WHAT TO DO
State how many lines in the following entries hold the word "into". The reply is that number only.

STUDY MATERIAL
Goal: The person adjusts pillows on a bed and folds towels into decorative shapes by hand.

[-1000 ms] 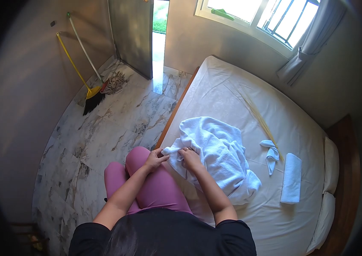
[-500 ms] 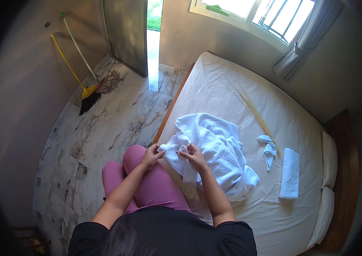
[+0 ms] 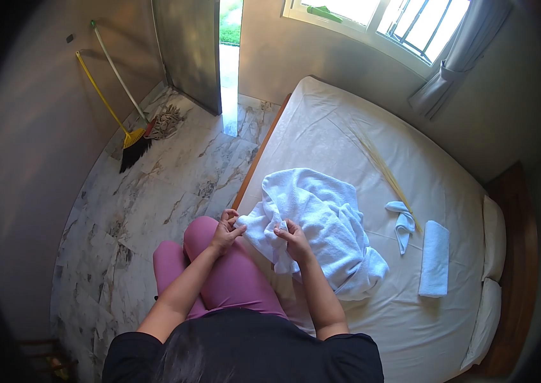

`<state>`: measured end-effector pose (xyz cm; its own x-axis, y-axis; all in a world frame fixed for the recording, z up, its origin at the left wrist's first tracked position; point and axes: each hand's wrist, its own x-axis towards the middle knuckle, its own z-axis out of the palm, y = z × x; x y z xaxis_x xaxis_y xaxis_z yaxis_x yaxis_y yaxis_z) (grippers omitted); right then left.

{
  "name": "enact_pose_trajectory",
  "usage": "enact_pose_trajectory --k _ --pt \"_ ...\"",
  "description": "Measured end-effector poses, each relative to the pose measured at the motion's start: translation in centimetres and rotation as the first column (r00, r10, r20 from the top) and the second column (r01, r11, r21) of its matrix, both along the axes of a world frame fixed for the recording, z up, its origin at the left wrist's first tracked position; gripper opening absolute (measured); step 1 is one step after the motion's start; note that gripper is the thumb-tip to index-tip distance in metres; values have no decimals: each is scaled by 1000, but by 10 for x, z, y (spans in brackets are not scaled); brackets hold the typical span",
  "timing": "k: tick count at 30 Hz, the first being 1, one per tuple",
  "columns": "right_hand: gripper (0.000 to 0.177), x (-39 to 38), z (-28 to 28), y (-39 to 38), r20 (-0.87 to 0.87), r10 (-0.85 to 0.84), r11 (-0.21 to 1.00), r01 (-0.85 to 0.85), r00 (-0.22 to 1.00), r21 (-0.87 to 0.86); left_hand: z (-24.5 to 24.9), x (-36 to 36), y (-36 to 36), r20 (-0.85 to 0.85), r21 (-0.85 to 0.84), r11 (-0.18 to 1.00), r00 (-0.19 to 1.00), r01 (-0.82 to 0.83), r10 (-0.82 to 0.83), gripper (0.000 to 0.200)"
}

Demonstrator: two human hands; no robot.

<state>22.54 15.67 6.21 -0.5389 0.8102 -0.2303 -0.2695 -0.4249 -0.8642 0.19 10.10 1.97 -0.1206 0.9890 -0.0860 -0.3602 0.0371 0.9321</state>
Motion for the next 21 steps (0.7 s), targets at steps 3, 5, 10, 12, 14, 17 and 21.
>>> enact_pose_trajectory --k 3,5,10,12,14,17,21 --pt "14 2 -6 3 -21 14 1000 -14 1000 -8 -9 -3 0 -13 22 999 999 48 -48 24" --pt "18 5 4 2 26 -11 998 13 1000 -67 -10 -7 -1 -87 4 995 991 100 -100 26" --pt "28 21 36 39 367 123 983 -163 922 80 6 0 0 -678 203 979 726 33 116 29" --pt "23 47 53 85 436 -1 887 -201 900 417 2 -14 17 -855 219 971 498 93 145 25" --pt "17 73 123 121 184 -334 785 165 925 597 12 -36 46 -869 287 957 413 -31 274 14" --pt "15 123 261 123 -217 -869 96 581 446 808 85 -60 83 -529 437 775 566 -457 632 7" --pt "21 185 335 63 -555 -815 -350 623 166 699 134 -69 95 -109 364 658 672 -659 733 15"
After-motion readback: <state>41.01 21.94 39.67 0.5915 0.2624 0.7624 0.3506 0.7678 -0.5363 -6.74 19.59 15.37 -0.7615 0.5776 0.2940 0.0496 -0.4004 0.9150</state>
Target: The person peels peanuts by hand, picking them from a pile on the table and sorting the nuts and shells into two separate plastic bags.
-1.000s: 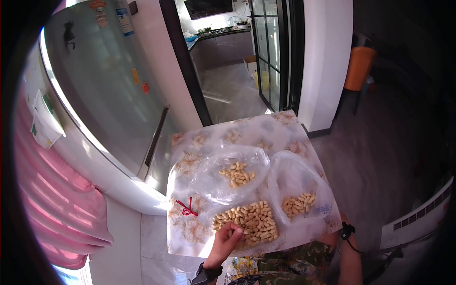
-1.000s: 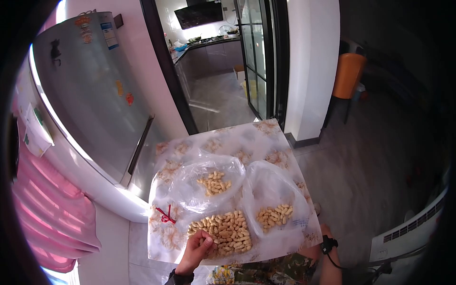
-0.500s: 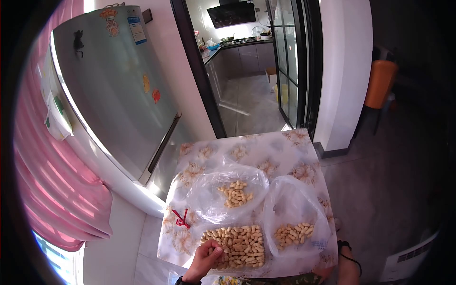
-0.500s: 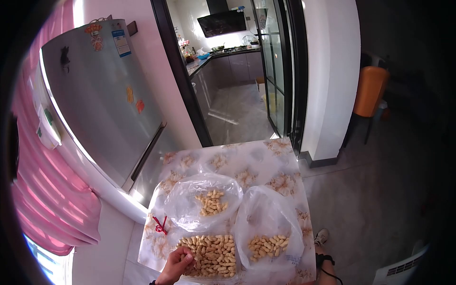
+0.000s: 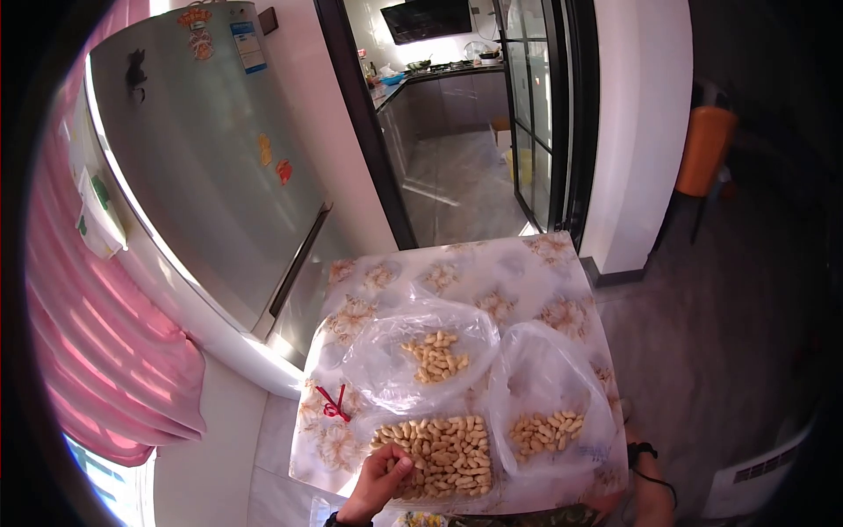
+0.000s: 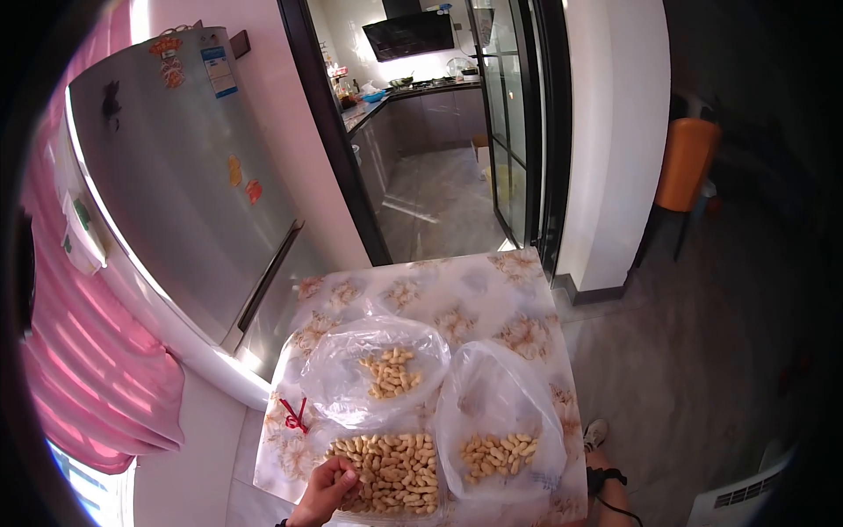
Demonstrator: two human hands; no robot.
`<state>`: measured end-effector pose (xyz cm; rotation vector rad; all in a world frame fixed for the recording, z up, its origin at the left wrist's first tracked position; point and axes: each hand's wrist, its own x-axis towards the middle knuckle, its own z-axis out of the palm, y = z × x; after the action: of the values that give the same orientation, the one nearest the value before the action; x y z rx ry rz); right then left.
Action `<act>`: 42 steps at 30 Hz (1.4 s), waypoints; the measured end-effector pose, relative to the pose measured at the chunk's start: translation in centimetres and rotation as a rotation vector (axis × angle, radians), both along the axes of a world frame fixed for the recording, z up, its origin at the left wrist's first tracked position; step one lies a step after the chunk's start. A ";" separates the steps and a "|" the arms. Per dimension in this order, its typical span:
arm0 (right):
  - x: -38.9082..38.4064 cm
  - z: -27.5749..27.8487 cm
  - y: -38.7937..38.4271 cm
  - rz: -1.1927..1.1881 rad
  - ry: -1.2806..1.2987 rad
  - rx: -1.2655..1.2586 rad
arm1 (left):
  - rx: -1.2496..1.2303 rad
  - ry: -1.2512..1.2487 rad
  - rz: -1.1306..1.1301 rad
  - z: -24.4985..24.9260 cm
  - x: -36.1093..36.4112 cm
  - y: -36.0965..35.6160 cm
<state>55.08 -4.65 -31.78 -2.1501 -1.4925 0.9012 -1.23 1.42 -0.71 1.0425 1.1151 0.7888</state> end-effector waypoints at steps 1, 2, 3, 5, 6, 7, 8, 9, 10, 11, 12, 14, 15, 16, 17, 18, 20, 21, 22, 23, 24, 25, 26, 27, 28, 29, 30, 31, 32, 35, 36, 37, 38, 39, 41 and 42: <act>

THE ANSWER
2